Les différences dans la manière d’aborder la rédaction d’un manuscrit de thèse ont fait l’objet d’un certain nombre de travaux de recherche, fondés tantôt sur des méthodes qualitatives, tantôt sur des méthodes quantitatives. Je ne vais pas lister ici des travaux, mais vous pouvez feuilleter des revues comme le Journal of English for Academic Purposes. Comprendre les différences entre disciplines permettrait notamment de mieux identifier les points sur lesquels prioriser la formation doctorale et l’encadrement des thèses. Une telle démarche, par la personnalisation qu’elle implique, permettrait de contribuer à améliorer les conditions de déroulement des thèses en permettant aux doctorant.es de mieux comprendre les contraintes d’écriture de leurs disciplines.
S’agissant de l’appréhension des différences entre manuscrits de thèse, nous pouvons distinguer au moins deux étapes. La première consiste à détecter des régularités empiriques à des échelles aussi vastes que possible, notamment entre disciplines (mais je recommanderais aussi d’analyser les évolutions dans le temps). C’est un peu ce que j’ai commencé à faire dans le billet du mois dernier, qui s’intitulait « styles d’écriture dans les thèses ». La seconde consiste à identifier les mécanismes à l’origine de différences entre disciplines. Selon l’aspect du manuscrit étudié – utilisation des figures, nombre de pages, différences dans l’utilisation de la bibliographie – différents travaux d’ambition variable ont été réalisés dans cette optique, mais je vous épargne aujourd’hui les trouvailles de mes étudiants.
Ils ont travaillé sur des dizaines de milliers manuscrits issus de l’archive de manuscrits de thèses Thèse En Ligne (TEL). Que d’obstacles néanmoins ont-ils rencontré. En premier lieu, il fallait être capable de convertir un fichier PDF en fichier texte, puis décomposer le manuscrit ainsi extrait en ses différentes composantes – table des matières, bibliographie, annexes, etc.

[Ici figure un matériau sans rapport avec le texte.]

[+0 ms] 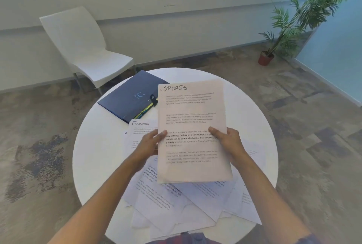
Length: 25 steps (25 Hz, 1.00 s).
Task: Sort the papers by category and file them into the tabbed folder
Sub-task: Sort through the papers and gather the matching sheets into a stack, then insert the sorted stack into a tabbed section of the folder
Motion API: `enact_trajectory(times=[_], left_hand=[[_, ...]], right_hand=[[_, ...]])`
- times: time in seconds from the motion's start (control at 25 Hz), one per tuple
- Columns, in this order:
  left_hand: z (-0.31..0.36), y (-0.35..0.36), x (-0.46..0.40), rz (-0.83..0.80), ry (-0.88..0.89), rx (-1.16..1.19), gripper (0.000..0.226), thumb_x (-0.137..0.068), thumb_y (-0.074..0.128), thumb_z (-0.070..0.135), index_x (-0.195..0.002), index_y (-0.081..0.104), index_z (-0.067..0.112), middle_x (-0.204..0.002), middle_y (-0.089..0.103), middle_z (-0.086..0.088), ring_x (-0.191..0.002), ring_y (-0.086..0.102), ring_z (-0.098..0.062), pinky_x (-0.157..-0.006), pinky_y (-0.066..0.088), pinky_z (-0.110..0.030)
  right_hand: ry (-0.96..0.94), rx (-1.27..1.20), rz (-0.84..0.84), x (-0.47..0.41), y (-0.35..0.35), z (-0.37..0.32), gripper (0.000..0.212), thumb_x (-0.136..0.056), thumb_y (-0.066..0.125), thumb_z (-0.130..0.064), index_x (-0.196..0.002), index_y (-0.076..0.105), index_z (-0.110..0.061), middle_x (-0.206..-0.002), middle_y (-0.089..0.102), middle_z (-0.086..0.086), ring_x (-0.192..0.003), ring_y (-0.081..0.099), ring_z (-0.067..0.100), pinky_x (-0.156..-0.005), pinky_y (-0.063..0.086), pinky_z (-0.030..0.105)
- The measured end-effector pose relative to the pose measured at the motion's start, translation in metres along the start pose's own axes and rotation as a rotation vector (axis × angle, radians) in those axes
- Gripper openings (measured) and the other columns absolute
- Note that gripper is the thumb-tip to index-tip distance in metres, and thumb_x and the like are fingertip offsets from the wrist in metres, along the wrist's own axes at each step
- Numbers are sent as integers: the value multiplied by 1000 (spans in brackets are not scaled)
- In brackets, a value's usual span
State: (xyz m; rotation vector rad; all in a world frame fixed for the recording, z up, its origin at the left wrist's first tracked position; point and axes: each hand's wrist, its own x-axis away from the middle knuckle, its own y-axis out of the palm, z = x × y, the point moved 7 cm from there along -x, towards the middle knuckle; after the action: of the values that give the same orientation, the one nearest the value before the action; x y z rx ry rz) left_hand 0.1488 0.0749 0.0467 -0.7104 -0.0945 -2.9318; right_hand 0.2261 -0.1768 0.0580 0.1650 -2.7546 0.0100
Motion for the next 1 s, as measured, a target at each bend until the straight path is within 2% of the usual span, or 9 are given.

Cette étape est nécessaire pour effectuer un certain nombre de décomptes, dont le nombre de pages comprenant effectivement du contenu scientifique rédigé. Par exemple, on peut vouloir écarter du décompte de la taille d’une thèse les pages d’annexes et de bibliographie. Ensuite l’automatisation du processus constitue une condition sine qua none de toute étude à grande échelle. Elle implique de mettre en place un certain nombre de tests, dont la fonction est de s’assurer que les programmes mis en place pour traiter à grande échelle les corpus ne débouchent pas sur des résultats aberrants. Je travaille actuellement à la rédaction d’un rapport qui reprend la démarche d’étudiants de CY Tech que j’avais eus en stage et qui ont passé quelques mois sur la question.
La mise en place de cette archive ouverte au public ouvre la voie à des recherches ambitieuses sur le contenu des manuscrits. La présence de métadonnées riches et diversifiées – date de soutenance, discipline d’appartenance, etc. – permet notamment de contraster les pratiques d’écriture d’une discipline à l’autre, et, à terme, autorisera notamment l’analyse des évolutions temporelles de ces pratiques, pour répondre à ce type de question : Comment la taille d’un manuscrit, le nombre de références mobilisées, et le nombre de figures créées évoluent-elles d’une discipline à l’autre ? Il y a des publications écrites dans cet esprit, comme Master’s and Doctoral Thesis Citations : Analysis and Trends of a Longitudinal Study (Kushkowski, Parsons & Wiese, 2003), pour ne citer que celui-ci.
Beaucoup de travail en perspective en tout cas. J’apprécie particulièrement de travailler sur le doctorat, car cela n’a pas été une période facile pour moi (vous allez me dire, ce n’est une période facile pour personne), et je trouve qu’il y a un caractère thérapeutique à se pencher sur des bases de données qui permettent de mieux appréhender comment se déroule cette phase particulièrement éprouvante de la vie académique.
PS : je vous ai habitué à toujours fournir une figure dans mes articles sur theses.fr et j’ai aujourd’hui manqué à mon devoir. Pour les addicts à la data viz, voici une petite analyse issue de theses.fr à laquelle je ne voulais pas dédier un billet complet. Du coup cela tombe comme un cheveu sur la soupe mais tant pis : l’évolution de la date de mise en ligne des thèses sur le site theses.fr (par les documentalistes donc, a priori). Complètement décorrélé des dates de soutenance, dont le pic est en décembre. Je voulais aussi faire une analyse du délai soutenance – mise en ligne et contraster la situation selon les établissements, mais le côté « classement » ne plairait pas à tout le monde.